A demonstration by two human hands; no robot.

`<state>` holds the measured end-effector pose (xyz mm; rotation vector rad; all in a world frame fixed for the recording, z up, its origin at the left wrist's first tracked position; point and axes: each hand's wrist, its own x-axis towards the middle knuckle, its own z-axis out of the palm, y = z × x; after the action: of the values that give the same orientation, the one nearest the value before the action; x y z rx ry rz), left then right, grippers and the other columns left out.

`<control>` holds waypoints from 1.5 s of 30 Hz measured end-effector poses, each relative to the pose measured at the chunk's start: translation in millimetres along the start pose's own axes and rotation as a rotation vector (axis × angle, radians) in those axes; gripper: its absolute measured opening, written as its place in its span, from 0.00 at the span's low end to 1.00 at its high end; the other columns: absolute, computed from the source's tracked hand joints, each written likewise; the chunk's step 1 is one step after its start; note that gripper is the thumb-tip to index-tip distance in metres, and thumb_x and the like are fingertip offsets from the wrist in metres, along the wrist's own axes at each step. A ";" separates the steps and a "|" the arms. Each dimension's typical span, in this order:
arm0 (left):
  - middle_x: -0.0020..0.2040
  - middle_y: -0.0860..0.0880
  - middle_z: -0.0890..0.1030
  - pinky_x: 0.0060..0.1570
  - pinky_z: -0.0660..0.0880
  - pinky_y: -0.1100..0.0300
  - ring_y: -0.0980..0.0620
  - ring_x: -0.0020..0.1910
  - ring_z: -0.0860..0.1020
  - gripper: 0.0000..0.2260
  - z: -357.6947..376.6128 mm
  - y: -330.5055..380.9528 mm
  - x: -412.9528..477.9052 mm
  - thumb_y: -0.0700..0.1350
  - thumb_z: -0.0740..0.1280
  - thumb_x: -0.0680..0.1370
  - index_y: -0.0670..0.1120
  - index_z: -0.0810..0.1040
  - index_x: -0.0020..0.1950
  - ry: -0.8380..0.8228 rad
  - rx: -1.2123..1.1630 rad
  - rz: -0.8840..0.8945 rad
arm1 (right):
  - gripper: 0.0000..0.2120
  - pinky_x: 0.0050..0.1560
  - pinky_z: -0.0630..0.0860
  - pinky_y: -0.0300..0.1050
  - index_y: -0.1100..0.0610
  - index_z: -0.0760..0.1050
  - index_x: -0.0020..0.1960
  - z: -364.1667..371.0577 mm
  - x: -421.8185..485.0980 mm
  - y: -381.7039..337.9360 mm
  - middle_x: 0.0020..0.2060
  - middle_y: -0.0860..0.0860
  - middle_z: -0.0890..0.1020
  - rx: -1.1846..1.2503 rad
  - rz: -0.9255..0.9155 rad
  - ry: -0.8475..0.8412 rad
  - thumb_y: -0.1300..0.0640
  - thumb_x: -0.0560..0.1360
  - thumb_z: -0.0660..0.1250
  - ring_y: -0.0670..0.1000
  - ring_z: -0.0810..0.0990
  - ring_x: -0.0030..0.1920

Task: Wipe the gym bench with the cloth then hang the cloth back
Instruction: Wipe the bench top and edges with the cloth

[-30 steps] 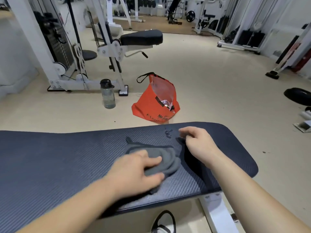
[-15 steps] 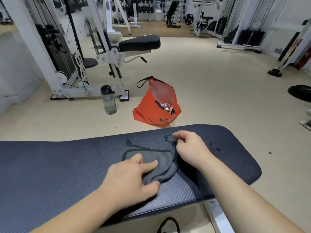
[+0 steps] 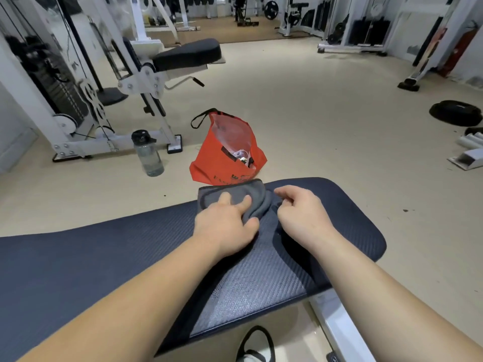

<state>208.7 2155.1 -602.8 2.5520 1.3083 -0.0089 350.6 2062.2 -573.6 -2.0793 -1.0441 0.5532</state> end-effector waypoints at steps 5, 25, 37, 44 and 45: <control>0.57 0.53 0.69 0.54 0.75 0.54 0.50 0.59 0.75 0.29 5.6 5.9 -93.2 0.67 0.55 0.76 0.66 0.58 0.78 -0.060 0.007 0.347 | 0.19 0.61 0.79 0.48 0.51 0.84 0.57 -0.9 -5.5 -4.4 0.52 0.45 0.87 0.255 0.012 0.041 0.64 0.78 0.58 0.48 0.84 0.55; 0.40 0.52 0.86 0.48 0.81 0.52 0.55 0.36 0.82 0.12 -43.6 -110.5 -134.7 0.38 0.67 0.74 0.53 0.86 0.46 0.049 -0.733 -0.147 | 0.31 0.76 0.65 0.51 0.47 0.63 0.80 64.5 -87.1 -47.6 0.78 0.44 0.68 -0.530 -0.489 -0.613 0.39 0.80 0.62 0.47 0.64 0.78; 0.59 0.57 0.76 0.55 0.77 0.51 0.53 0.60 0.74 0.13 -18.9 -100.7 -120.4 0.46 0.62 0.77 0.52 0.83 0.57 0.164 -0.276 0.198 | 0.34 0.82 0.39 0.54 0.51 0.39 0.85 50.3 -30.4 -8.6 0.84 0.55 0.38 -0.802 0.015 -0.394 0.38 0.85 0.45 0.56 0.37 0.83; 0.56 0.56 0.75 0.49 0.78 0.51 0.51 0.58 0.73 0.13 -17.9 -79.2 -117.6 0.45 0.60 0.75 0.52 0.82 0.54 0.187 -0.205 0.219 | 0.34 0.81 0.34 0.52 0.49 0.32 0.83 71.0 -97.8 -39.5 0.81 0.51 0.30 -0.922 -0.152 -0.713 0.40 0.85 0.46 0.52 0.28 0.81; 0.56 0.56 0.75 0.48 0.78 0.51 0.51 0.58 0.73 0.13 -17.1 -76.1 -117.3 0.45 0.61 0.75 0.52 0.82 0.53 0.200 -0.208 0.216 | 0.34 0.81 0.34 0.52 0.48 0.32 0.83 67.8 -93.8 -39.3 0.81 0.51 0.30 -0.923 -0.168 -0.742 0.40 0.85 0.46 0.51 0.28 0.81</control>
<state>76.6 2108.0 -589.3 2.5476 1.0269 0.4126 233.1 2029.8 -582.0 -2.5531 -2.2020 0.9040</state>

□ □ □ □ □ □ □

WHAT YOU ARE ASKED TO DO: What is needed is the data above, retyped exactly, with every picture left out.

REPLY:
A demonstration by two human hands; no robot.

`<state>` holds the measured end-effector pose (xyz mm; rotation vector rad; all in a world frame fixed for the recording, z up, its origin at the left wrist's first tracked position; point and axes: each hand's wrist, its own x-axis towards the middle knuckle, its own z-axis out of the palm, y = z × x; after the action: of the values that give the same orientation, the one nearest the value before the action; x y z rx ry rz), left then right, grippers and the other columns left out.

`<control>` holds waypoints from 1.5 s of 30 Hz measured end-effector poses, each relative to the pose measured at the chunk's start: translation in millimetres along the start pose's own axes and rotation as a rotation vector (axis × angle, radians) in those axes; gripper: its absolute measured opening, written as its place in its span, from 0.00 at the span's low end to 1.00 at its high end; the other columns: absolute, computed from the source's tracked hand joints, each written likewise; the chunk's step 1 is one step after its start; note that gripper is the thumb-tip to index-tip distance in metres, and thumb_x and the like are fingertip offsets from the wrist in metres, along the wrist's own axes at each step. A ";" separates the steps and a "|" the arms. Each dimension's typical span, in this order:
arm0 (left):
  - middle_x: -0.0020..0.2040
  - middle_y: -0.0860..0.0880
  - middle_z: -0.0890..0.1030
  - pinky_x: 0.0060..0.1570
  - pinky_z: -0.0660..0.0880
  - pinky_y: -0.1100..0.0300
  - ring_y: -0.0980..0.0620
  - ring_x: -0.0020..0.1910
  - ring_z: -0.0860..0.1020
  - gripper: 0.0000..0.2260
  - z: -357.6947..376.6128 mm
  - y: -330.5055..380.9528 mm
  - x: -412.9528..477.9052 mm
  - thumb_y: -0.0700..0.1350
  - thumb_z: -0.0740..0.1280
  - thumb_x: -0.0680..0.1370
  - index_y: -0.0670..0.1120
  - index_z: -0.0810..0.1040
  - index_x: -0.0020..0.1950
  - ry: -0.8380..0.8228 rad
  - rx: -1.2123..1.1630 rad
  - rz: -0.8840..0.8945 rad
arm1 (right):
  - gripper: 0.0000..0.2120
  - pinky_x: 0.0050..0.1560
  - pinky_z: -0.0630..0.0860
  - pinky_y: -0.0300..0.1050
  - index_y: -0.1100..0.0610
  - index_z: -0.0760..0.1050
  - index_x: -0.0020..0.1960
  - z: -364.1667..371.0577 mm
  - x: -421.8185..485.0980 mm
  - y: -381.7039..337.9360 mm
  - middle_x: 0.0020..0.2060
  - middle_y: -0.0860..0.0860
  - middle_z: -0.0890..0.1020
  - rx: -1.1846..1.2503 rad
  - rz: -0.9255..0.9155 rad
  - ry: -0.8475..0.8412 rad
  - thumb_y: -0.1300..0.0640
  - thumb_x: -0.0560..0.1360
  - thumb_z: -0.0660..0.1250
  - ring_y: -0.0670..0.1000
  - ring_z: -0.0810..0.0990
  - ring_x: -0.0030..0.1920

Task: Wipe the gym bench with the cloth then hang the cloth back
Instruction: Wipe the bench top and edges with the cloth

[-30 steps] 
[-15 steps] 
[+0 steps] 

<state>208.7 2155.1 -602.8 2.5520 1.3083 -0.0089 350.6 2062.2 -573.6 -2.0793 -1.0441 0.5532</state> end-effector waypoints at steps 5, 25, 37, 44 and 45: <control>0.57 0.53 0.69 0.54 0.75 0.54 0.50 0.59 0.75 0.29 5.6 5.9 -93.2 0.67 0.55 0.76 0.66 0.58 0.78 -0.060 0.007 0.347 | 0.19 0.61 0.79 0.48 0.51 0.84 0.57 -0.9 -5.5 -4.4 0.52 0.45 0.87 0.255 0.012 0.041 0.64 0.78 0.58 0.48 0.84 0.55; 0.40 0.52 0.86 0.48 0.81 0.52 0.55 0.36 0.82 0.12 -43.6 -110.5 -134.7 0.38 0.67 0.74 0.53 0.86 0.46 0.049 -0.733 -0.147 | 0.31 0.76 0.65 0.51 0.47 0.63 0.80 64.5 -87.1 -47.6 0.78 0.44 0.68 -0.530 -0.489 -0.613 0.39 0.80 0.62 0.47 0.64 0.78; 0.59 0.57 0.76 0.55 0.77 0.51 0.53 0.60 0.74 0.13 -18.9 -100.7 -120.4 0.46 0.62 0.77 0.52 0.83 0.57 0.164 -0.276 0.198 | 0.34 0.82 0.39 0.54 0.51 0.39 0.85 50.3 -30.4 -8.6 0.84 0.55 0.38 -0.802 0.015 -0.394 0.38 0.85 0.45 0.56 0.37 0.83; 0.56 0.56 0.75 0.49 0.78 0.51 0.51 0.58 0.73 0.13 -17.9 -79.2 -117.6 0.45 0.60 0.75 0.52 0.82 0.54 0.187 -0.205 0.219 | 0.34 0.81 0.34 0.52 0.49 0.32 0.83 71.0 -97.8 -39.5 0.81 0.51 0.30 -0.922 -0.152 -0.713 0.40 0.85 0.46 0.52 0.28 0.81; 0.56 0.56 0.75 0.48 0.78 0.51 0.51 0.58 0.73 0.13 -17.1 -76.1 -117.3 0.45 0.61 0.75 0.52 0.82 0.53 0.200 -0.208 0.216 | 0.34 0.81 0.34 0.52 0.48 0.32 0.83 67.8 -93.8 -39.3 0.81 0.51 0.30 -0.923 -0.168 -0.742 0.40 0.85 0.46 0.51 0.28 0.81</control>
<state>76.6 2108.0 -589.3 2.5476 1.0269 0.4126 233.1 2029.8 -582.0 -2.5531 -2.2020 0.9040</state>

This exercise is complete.